You decide to give him a pep talk and push him a bit for motivation. You interrogate him for his lack of motivation, and give him a few choice insults regarding his mother to try and get some spirit into him. He still doesn’t understand what drainage means, so you feel compelled to shout the word in a crazed yet calm matter. But he still isn’t getting it. So you go in for the big shot. The milkshake metaphor. You do a nice little demonstration, ‘cause that’s just the kind of stand up guy you are. Then when you get back over to your friend, you deliver the zinger, loud and clear: I…DRINK…YOUR…MILKSHAKE. There it is. Beautiful. But he doesn’t appreciate it. Just like he wouldn’t appreciate any of the fine beverages in Moo Moos Oxford. There’s no saving this man now.
You throw him across the room. As the Don said, a man who doesn’t appreciate Moo Moos can never be a real man. So you improvise. You chuck a bowling ball at him. You put the fear of God into him with a few raving monologues, as only you can do. It’s like Wii bowling, except your target is a man, and your strike involves striking a man over the head a few times until he’s dead (Get it? Strike! Like when you get a strike in Wii bowling). And as you shout that you’re finished, those wonderous sounds from the Wii bowling completion sound screen start playing. Or Johnny Greenwood’s dramatic strings. The choice is yours.
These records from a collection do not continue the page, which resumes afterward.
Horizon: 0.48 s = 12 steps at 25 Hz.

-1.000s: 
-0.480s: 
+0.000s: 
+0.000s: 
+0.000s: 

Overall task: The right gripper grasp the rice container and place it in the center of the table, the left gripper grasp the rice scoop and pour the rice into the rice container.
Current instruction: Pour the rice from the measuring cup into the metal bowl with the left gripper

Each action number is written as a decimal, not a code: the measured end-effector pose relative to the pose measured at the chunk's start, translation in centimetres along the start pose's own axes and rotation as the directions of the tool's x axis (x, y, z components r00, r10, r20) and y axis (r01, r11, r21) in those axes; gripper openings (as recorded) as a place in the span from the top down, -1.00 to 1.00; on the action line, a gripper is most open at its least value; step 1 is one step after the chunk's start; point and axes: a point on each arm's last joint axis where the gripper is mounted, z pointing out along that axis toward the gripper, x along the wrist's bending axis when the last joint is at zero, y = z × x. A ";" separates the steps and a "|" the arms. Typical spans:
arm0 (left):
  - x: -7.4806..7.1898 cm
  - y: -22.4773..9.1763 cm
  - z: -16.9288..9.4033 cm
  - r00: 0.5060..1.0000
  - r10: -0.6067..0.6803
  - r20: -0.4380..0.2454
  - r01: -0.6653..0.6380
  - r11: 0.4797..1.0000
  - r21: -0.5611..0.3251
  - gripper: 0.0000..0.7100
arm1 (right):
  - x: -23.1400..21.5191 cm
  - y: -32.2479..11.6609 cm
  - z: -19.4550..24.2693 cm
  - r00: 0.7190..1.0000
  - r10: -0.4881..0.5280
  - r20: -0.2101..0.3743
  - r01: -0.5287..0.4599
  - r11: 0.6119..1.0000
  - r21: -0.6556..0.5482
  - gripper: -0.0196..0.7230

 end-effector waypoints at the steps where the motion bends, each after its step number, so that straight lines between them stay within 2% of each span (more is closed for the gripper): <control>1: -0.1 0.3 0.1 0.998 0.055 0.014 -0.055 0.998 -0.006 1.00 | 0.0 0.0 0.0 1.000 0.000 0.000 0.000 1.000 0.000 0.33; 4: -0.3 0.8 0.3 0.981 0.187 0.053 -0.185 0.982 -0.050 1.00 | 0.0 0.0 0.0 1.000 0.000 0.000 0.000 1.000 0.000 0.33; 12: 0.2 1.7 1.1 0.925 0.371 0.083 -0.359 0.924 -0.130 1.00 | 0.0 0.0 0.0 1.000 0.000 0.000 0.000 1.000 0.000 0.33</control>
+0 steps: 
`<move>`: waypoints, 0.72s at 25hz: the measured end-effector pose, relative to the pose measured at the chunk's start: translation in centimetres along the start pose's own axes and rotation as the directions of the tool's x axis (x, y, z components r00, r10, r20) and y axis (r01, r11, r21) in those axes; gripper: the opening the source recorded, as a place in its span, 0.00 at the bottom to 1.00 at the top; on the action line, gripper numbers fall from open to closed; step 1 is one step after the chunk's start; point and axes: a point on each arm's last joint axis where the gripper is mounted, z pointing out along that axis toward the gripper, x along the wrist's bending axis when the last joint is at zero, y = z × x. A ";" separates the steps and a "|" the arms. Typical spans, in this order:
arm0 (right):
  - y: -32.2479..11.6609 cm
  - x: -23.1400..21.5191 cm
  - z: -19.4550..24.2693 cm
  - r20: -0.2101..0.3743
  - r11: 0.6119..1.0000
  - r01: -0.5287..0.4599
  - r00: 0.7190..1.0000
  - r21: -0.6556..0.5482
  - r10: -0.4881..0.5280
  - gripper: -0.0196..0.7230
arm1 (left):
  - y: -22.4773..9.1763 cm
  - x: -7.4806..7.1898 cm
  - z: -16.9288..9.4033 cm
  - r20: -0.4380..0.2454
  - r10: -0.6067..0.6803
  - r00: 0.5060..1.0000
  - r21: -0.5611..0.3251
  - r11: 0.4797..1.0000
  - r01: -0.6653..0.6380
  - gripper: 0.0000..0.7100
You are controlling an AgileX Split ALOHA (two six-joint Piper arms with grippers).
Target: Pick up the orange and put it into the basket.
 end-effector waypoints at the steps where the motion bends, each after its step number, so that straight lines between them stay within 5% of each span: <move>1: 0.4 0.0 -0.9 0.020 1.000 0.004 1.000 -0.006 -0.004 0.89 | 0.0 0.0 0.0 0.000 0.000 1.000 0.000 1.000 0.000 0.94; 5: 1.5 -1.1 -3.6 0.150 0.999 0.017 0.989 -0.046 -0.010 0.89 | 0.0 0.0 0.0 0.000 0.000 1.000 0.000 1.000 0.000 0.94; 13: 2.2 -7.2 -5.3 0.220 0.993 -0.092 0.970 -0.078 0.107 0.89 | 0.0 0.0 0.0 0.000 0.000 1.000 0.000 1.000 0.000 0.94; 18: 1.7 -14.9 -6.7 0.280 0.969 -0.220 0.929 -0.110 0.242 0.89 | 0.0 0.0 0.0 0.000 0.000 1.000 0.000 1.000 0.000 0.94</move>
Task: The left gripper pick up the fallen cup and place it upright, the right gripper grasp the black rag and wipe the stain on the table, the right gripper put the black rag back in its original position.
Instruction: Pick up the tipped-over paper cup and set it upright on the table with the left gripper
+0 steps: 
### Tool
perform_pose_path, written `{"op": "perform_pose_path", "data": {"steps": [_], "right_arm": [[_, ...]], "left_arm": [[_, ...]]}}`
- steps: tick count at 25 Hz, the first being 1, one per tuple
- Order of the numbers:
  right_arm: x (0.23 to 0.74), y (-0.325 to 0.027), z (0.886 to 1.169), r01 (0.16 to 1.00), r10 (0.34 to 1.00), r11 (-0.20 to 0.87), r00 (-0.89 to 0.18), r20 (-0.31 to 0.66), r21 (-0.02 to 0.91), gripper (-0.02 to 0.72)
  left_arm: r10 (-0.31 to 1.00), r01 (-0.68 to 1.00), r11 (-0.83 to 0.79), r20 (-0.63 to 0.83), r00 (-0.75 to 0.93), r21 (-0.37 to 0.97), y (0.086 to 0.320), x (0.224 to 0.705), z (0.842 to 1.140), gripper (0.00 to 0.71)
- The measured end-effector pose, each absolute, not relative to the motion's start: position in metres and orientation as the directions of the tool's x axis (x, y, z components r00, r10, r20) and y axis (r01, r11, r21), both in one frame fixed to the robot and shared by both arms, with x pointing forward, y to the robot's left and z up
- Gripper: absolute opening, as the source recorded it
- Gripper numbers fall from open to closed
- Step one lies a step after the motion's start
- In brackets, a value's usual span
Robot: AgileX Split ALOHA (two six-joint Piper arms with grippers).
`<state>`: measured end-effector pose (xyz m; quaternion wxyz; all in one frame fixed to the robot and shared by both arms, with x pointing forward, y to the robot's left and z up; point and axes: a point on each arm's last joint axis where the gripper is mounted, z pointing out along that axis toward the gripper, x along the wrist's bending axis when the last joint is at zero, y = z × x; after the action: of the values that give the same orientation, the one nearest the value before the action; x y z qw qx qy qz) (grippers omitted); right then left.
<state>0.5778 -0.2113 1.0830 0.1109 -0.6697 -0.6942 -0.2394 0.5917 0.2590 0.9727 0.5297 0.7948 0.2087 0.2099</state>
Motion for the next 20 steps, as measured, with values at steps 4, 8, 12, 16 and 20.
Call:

(But, in all seriousness, this scene is genius. It’s darkly comic and rather scary, and all of those feelings are cultivated through the fine acting chops of Daniel Day-Lewis and a terrified Paul Dano who had a decent go at practicing his dramatic Riddler voice pitches before he bagged the role. And all of this tension without a single bit of music apart from the final image. Impressive stuff.)